Below are some entries. Repeat exactly the lines from the one with "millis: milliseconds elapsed" through the one with "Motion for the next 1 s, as", and only those.

** Opening Given records block **

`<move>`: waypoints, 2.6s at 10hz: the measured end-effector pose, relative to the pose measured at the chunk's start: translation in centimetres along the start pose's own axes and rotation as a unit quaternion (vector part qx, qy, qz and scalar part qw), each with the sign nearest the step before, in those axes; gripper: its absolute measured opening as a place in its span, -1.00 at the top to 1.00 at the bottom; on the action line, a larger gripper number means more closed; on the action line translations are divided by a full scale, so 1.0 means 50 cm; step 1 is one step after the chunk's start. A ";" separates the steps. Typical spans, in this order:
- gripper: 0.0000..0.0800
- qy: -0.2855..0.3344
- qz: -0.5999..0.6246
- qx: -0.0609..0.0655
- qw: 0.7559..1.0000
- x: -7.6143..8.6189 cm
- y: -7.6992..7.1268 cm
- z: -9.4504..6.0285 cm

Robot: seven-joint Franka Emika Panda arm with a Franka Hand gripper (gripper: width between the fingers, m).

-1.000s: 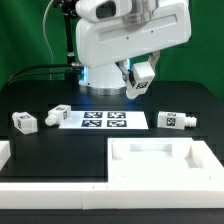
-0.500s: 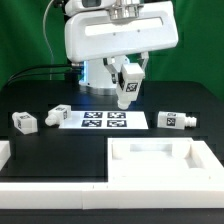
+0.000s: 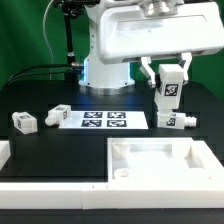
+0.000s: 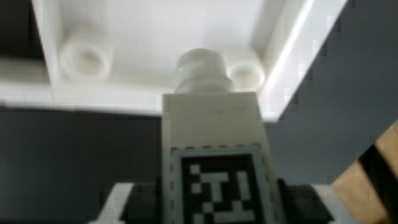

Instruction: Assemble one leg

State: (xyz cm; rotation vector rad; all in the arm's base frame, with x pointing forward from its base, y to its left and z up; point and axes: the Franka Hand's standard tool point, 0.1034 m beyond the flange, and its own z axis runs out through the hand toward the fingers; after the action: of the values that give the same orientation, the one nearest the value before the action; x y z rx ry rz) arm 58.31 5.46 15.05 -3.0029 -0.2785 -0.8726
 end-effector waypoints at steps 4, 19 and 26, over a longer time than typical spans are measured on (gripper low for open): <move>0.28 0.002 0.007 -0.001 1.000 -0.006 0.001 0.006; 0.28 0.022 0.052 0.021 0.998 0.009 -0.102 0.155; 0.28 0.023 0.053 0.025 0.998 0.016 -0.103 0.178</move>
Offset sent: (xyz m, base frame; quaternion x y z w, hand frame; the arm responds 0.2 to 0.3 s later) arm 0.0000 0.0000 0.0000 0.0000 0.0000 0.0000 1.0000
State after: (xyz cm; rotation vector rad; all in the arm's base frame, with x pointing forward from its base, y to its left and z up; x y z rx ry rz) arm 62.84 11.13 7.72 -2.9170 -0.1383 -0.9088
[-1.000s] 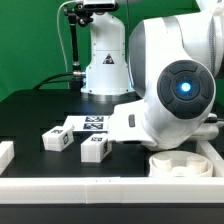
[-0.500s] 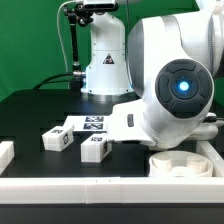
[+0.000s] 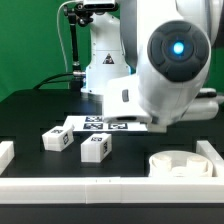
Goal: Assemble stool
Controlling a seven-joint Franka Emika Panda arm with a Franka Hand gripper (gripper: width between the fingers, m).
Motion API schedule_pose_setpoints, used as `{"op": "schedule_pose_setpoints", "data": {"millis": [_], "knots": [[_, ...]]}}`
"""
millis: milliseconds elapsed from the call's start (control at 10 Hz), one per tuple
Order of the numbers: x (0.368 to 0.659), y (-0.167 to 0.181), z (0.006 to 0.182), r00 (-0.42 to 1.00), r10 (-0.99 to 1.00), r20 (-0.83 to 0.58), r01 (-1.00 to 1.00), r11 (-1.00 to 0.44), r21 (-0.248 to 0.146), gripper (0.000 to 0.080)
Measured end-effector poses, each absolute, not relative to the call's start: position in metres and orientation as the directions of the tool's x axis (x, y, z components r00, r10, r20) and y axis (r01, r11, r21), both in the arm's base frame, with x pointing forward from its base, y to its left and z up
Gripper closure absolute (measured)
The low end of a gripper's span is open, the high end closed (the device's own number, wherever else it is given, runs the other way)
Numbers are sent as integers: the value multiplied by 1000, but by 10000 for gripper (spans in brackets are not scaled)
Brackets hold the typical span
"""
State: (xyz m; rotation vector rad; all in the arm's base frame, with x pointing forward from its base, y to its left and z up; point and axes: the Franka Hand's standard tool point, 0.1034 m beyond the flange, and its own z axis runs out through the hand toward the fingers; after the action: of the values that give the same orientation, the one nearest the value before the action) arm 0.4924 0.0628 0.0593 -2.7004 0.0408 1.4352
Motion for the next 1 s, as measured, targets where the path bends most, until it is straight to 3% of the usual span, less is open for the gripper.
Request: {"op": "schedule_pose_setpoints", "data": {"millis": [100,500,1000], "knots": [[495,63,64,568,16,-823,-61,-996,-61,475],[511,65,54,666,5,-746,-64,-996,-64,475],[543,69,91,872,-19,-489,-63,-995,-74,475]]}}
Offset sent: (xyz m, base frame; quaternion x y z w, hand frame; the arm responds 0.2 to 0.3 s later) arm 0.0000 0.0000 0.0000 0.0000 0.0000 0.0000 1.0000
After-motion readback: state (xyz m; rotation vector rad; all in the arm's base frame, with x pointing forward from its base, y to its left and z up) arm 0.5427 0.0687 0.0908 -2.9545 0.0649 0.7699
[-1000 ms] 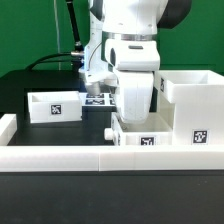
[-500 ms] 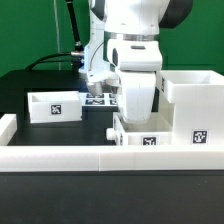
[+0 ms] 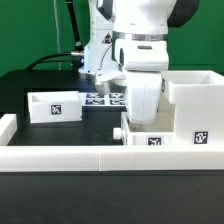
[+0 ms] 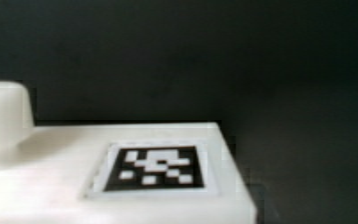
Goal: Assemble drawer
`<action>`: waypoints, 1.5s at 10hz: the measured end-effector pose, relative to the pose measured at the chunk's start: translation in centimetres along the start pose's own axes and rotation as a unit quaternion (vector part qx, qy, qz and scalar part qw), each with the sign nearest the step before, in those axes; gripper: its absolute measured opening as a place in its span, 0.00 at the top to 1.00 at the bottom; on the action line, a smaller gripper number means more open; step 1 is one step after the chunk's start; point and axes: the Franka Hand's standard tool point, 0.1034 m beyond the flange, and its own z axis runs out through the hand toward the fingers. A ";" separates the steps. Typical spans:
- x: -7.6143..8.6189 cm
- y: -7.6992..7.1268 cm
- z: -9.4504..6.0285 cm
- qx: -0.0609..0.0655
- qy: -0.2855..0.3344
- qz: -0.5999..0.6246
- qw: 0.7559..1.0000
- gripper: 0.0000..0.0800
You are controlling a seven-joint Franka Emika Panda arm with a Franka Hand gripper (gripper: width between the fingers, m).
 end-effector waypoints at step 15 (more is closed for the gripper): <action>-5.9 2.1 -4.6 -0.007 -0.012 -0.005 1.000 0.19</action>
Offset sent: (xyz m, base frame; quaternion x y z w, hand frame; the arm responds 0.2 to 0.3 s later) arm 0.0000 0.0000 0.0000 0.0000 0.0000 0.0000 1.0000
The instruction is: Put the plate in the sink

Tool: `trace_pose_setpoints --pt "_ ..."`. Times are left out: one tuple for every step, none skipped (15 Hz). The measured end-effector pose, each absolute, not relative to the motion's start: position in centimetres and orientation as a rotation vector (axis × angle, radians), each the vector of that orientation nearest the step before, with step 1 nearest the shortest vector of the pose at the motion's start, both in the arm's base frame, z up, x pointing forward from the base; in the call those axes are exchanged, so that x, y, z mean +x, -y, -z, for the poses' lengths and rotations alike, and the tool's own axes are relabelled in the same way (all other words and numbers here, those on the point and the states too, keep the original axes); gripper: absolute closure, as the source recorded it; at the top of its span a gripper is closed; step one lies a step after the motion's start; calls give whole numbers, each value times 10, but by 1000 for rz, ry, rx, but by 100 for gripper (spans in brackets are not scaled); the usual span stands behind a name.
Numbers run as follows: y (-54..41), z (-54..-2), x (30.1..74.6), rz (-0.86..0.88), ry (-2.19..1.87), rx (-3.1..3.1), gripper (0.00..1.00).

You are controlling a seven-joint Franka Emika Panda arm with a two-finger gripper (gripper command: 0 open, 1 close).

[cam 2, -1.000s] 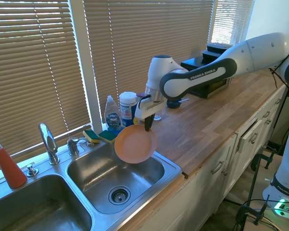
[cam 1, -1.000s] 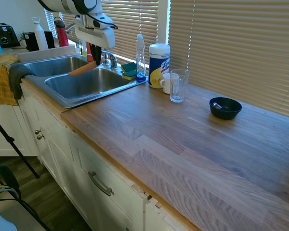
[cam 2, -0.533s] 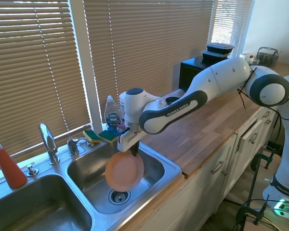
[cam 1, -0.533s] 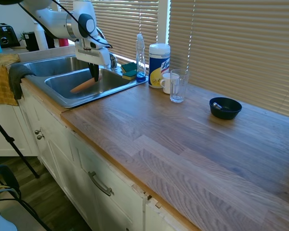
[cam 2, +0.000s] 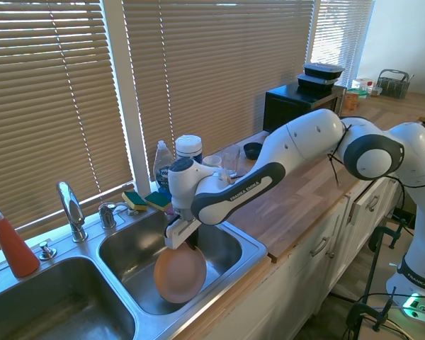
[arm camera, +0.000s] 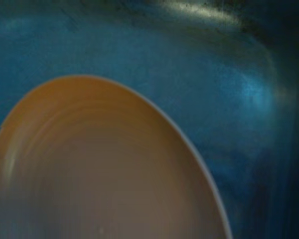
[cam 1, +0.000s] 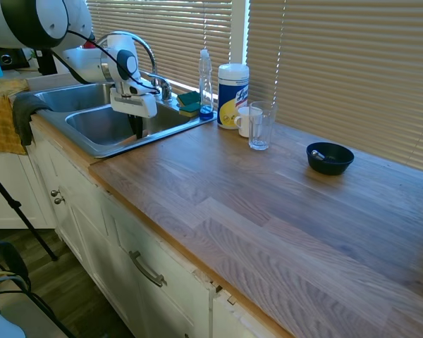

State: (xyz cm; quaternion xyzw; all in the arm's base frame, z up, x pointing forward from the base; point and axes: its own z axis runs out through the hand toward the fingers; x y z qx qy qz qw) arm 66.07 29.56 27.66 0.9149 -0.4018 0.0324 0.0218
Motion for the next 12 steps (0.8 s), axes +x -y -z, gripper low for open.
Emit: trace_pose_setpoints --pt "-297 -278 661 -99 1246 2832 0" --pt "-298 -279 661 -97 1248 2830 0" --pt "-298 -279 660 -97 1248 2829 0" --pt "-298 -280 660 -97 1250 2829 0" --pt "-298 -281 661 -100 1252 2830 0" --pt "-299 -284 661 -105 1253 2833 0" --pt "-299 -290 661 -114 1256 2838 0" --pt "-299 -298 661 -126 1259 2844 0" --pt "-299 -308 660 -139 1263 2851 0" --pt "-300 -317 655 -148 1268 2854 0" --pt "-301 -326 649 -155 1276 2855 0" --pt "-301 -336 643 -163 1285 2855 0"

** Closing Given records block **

Solution to the exercise:
millis: milliseconds elapsed from the call's start (control at 10 Hz), one per tuple
Order of the numbers: x (0.368 to 0.659), y (-0.167 to 0.181), z (0.006 to 0.182), r00 (-0.42 to 1.00), r10 (-0.99 to 1.00), r20 (-0.83 to 0.58), r01 (-1.00 to 1.00), r11 (-1.00 to 0.44), r21 (-0.248 to 0.146), gripper (0.000 to 0.080)
Measured end-effector poses, each absolute, not relative to the call's start: position in metres and orientation as the directions of the tool's x axis (x, y, z components r00, r10, r20) and y axis (r01, r11, r21), both in the arm's base frame, with x pointing forward from its base, y to its left and z up
Gripper closure absolute (measured)
The low end of a gripper's span is open, the high end closed (the device's own number, wherever else it is given, runs the other way)
Numbers are sent as integers: the value multiplied by 1000, but by 10000 for gripper (spans in brackets are not scaled)
Brackets hold the typical span
"""
State: (xyz m; rotation vector rad; all in the arm's base frame, with x pointing forward from its base, y to its left and z up; point and axes: the Franka Hand's standard tool point, 0.1034 m beyond the flange, and its own z axis runs out through the hand toward the fingers; after the action: of the values that give the same orientation, the one nearest the value before the action) arm 0.4924 0.0628 0.0593 -2.7004 0.0408 1.4352
Motion for the next 1 s, as measured, targets where the path bends most, until it is straight to 3% of the usual span, less is open for the gripper.

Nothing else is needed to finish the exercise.